▸ TASK OBJECTIVE:
Using the listing below, set down exactly the lines starting at the line that contains "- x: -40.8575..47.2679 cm" and ending at the line that contains "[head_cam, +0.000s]", both included, and no others.
--------------------
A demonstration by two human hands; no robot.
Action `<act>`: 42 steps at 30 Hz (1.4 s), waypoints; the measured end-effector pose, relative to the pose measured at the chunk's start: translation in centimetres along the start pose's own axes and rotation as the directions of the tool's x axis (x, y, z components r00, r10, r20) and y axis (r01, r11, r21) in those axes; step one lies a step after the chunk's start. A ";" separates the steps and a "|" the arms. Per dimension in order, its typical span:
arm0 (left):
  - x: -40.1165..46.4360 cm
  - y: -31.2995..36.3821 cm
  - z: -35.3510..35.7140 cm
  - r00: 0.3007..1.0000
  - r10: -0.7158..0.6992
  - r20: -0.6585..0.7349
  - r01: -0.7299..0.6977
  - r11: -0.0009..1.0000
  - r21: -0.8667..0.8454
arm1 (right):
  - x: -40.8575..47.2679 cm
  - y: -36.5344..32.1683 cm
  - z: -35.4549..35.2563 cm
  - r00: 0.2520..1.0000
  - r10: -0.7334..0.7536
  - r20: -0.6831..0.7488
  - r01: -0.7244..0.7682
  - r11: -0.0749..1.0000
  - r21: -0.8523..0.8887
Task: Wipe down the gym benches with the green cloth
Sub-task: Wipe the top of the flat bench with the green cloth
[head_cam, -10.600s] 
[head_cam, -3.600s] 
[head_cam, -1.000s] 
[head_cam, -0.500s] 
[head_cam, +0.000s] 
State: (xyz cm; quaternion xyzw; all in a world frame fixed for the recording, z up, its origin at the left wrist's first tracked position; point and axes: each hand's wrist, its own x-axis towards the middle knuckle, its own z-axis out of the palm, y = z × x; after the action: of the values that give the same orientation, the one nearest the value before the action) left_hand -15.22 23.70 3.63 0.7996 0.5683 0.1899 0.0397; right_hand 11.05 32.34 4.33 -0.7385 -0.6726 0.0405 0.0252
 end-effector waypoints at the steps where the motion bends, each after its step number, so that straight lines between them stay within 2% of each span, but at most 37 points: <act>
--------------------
▸ ANSWER SECTION:
  - x: -40.8575..47.2679 cm
  - y: -36.5344..32.1683 cm
  - z: -35.4549..35.2563 cm
  - r00: 0.2520..1.0000
  - r10: -0.7334..0.7536
  - r20: -0.6831..0.7488
  - r01: -0.7244..0.7682
  - r11: -0.0749..1.0000
  - r21: -0.8523..0.8887
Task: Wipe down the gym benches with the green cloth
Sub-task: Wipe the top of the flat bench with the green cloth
[head_cam, -10.600s] 
[head_cam, -3.600s] 
[head_cam, -1.000s] 
[head_cam, -0.500s] 
[head_cam, +0.000s] 

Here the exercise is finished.